1.  I am a firm believer in the idea: It's not what you have written, but what you are writing.  I am not writing new poems and it has been a long time since I have.
2.  I am 45, and like it or not, I also acknowledge my creativity is not what it used to be.  I am getting better at craft, but I am getting worse at the creative thinking which makes my poems possible. 
3.  The new poems I did write some time ago have been universally rejected time and again.  I don't know why, but it has been another multi-year stretch without any acceptances. 
4.  I have apparently burned a lot of bridges in the poetry community, with my many annoying AS traits.  I desperately want to belong to a community which my personality alienates more with each of my interactions.* 

The only real thread of hope I have in all of this is that I have a habit of not writing for long stretches of time and only really get back into writing new poetry when I have sufficiently panicked.  Well, I think it's safe to say I am panicking. All of the material in the two manuscripts I have mentioned is old, and I want to create something new.  After my landscape meditation manuscript is in book form, there is no guarantee the other manuscript will ever get accepted for publication.  I know that.  It's part of the game, but if it takes another two or three years of doing my best to get it accepted, that is another two or three years I will be convinced I am not ready to write anything new.  That bothers me.  

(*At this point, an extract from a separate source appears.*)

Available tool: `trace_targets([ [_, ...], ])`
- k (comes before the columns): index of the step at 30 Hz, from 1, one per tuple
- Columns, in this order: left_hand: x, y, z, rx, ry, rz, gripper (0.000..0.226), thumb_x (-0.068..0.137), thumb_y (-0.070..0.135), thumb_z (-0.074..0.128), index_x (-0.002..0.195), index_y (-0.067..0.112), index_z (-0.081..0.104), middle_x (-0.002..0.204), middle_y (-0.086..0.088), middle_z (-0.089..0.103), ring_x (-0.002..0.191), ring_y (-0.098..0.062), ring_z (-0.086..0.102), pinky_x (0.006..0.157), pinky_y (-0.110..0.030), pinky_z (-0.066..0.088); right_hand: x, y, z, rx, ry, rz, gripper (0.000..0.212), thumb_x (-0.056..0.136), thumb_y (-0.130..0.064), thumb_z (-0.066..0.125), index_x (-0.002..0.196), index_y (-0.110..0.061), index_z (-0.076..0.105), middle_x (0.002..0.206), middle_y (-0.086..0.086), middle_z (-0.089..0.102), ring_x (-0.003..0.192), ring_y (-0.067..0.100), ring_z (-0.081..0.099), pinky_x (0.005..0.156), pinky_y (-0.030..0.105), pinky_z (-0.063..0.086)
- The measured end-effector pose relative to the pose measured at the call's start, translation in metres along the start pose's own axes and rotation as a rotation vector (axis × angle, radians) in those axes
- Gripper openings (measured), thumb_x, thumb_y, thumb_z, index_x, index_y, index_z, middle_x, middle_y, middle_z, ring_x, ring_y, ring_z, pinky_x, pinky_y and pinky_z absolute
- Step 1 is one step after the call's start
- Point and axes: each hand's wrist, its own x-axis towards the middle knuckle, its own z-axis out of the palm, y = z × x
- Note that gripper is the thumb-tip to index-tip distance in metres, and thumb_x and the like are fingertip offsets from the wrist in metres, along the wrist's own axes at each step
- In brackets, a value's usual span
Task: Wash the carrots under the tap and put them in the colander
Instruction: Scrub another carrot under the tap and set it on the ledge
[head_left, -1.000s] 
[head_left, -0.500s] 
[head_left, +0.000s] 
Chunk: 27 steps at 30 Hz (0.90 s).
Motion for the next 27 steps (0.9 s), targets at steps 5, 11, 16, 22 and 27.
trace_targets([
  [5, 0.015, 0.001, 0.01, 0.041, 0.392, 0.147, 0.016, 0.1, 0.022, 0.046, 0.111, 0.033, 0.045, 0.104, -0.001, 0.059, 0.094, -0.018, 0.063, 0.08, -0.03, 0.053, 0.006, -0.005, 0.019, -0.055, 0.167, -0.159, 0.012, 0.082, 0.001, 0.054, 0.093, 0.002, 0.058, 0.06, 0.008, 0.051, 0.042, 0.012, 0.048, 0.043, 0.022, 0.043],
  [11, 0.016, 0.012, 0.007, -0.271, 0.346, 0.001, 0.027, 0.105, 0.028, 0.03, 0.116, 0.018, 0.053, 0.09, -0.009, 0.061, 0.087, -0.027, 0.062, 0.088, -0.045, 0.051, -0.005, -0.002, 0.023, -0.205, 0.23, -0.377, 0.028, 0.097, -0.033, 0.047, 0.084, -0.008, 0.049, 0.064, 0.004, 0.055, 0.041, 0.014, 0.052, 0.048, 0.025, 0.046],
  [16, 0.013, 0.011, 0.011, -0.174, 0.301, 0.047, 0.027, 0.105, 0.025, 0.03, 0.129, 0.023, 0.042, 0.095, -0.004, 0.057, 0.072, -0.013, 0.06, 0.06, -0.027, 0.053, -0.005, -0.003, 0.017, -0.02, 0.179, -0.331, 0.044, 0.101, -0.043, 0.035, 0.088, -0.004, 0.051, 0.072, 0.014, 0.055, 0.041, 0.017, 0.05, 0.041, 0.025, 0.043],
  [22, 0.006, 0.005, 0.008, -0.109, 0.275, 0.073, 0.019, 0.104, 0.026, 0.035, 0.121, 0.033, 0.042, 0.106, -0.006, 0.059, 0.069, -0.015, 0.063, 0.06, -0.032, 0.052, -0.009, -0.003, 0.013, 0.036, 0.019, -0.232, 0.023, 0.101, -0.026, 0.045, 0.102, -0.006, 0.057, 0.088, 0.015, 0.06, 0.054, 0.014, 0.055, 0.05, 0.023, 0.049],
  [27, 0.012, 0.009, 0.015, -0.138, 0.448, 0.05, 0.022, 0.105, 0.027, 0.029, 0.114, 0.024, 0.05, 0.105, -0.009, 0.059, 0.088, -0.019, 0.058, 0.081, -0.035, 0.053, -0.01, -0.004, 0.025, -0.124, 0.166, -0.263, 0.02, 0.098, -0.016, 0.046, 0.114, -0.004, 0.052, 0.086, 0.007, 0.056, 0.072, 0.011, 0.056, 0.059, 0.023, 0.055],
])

So I am left with working with two manuscripts---neither of which holds my interest like they should, and each serving as a roadblock to new writing and creativity.  Welcome to my neighborhood.

*  For clarification, I misread a lot of things because of my AS, but I have as of late felt less a part of the poetry community.  Whether that is because of my annoying obsessions and poor communication skills, I do not know, but my feelings are none-the-less genuine on the matter.


  1. I will say this, and I'm only being half-humorous here, but the poetry world is so wide, and the turnover for editors at most journals (esp. student-run journals) so fast, that everyone is the poetry world can't hate you! Go ahead and keep sending out. I've noticed the best way to force myself to write new stuff is to run out of stuff to send out. (And yes, the weight of two manuscripts might also be weighing on you. If so, forget about them for now, and seek out things that make you happy, that you're interested in, that make you feel engaged. That's the best recipe I have for writing when I'm in a "down" time.

    1. Thanks, Jeannine. I feel kind of sheepish because I don't think the editors hate me. It is my AS habit of being finished with a poem I am talking about. When I finish a poem, it's finished, and I cannot bring myself to revise any further. When it has been rejected, I know the poem must be flawed, but my brain is convinced there is nothing to be done.